Sermon on Genesis 15
"Don't settle for Plan B: Go for Plan A--Braham"
A representative of the gas company phoned the owner of an expensive new home to make an appointment for the service man to come in and light the pilot lights and adjust the furnace.
The owner said that was OK, but he wanted to make sure he was there, because if he wasn’t the service man would never get the furnace going.
The caller insisted that his people were well trained and would have no trouble.
"You don’t understand," the owner said, "When your man tries to adjust the furnace he’ll go out of his mind. The thermostat in the entry hall is a dummy. It’s there for my wife to play with. Only I know where the real one is hidden.”
There have been times in my life when I felt that somebody had hidden the thermostat from me.
Times when I was faced with some type of crisis in my life
Times when ALL the plans I’d made turned to dust in my hands
And no matter what I did to try to resolve the problem – nothing worked.
Everywhere I turned… I was faced with a brick wall, and I found myself powerless – and I hate being powerless.
Have you ever felt like that? (get people to raise hands) Good… I don’t feel so bad now.
[illustration from a sermon by Jeff Strite on this site]
That was how Abraham felt at the beginning of our reading.
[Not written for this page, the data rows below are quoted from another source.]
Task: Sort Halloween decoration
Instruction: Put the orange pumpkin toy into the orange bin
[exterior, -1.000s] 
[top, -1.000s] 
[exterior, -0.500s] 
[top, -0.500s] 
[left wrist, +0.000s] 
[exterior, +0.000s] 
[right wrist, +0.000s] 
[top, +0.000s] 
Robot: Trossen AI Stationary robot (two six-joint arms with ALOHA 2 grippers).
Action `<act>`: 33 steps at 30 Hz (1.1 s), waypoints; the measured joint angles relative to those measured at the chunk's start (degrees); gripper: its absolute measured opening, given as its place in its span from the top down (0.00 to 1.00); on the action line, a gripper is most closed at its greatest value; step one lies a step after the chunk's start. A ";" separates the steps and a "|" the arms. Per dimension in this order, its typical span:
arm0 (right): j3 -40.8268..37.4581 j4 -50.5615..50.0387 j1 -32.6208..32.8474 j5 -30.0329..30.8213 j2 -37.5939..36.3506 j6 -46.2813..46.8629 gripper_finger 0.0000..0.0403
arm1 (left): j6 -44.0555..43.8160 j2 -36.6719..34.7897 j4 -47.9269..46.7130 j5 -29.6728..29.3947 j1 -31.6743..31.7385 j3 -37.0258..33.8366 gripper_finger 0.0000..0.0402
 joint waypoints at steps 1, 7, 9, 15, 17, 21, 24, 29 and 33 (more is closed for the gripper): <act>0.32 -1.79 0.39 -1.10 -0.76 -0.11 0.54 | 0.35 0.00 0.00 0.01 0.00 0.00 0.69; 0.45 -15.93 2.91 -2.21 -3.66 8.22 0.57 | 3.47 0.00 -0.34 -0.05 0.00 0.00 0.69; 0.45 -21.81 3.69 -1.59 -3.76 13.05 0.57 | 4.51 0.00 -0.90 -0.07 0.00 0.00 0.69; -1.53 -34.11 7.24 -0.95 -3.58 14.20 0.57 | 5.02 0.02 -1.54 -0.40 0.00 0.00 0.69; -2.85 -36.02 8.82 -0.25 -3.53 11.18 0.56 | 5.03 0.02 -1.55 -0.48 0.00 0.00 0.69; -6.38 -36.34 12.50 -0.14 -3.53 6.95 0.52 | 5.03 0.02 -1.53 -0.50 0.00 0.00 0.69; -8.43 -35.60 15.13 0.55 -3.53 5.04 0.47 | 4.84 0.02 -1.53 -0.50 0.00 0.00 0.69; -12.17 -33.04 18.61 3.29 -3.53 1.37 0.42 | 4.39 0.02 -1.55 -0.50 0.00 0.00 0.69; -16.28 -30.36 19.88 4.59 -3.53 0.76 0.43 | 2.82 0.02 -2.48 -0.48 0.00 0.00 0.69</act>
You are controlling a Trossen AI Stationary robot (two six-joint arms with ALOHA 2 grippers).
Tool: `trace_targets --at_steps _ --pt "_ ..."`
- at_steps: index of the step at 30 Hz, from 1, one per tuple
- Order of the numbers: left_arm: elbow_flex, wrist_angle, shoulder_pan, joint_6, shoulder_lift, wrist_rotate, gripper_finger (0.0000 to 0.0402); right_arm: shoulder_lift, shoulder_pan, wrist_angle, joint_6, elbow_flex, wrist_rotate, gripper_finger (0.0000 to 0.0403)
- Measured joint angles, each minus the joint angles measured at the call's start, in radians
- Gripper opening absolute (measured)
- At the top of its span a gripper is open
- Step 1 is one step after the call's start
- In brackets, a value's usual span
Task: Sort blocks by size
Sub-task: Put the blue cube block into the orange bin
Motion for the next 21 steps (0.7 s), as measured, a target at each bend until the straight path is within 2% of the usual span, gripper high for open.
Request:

You'll have had times in your lives when you started with big dreams - when you started your first job perhaps and you had all sorts ambitions about what you might achieve and where you might end up.
Well back in Genesis Chapter 12, Abraham started with big dreams. He followed God's call to leave Ur of the Chaldees and head for the promised land - and it was going to be wonderful.
And it hasn't been all bad. In the intervening chapters Abraham has military success. He has had financial success. He has had what you might call career success.
BUT it hasn't been all good either. He visits Egypt, end up lying to save his skin, gets caught out, and looks VERY stupid. He comes home - and rows with his nephew Lot - and they end up having to go their own ways because they can't live together. And worst of all - he has no child.
Abraham is not young (shake head). And everything he has worked for, everything he has struggled for - what will happen to it? You can't take it with you....
Perhaps you started with great hopes - whether it's in the ministry you do in church - or in the voluntary work you do in the local community - or in your family life - or in the work you are paid to do - You started with great hopes.
And a few years down the line, a voice in your head says "maybe now I should start to be a bit more realistic". It is not that necessarily everything has gone dreadfully wrong - though it may have done. But it hasn't lived up to it's expectations. so you start to think you need a plan B. You start to think you need to settle for second best.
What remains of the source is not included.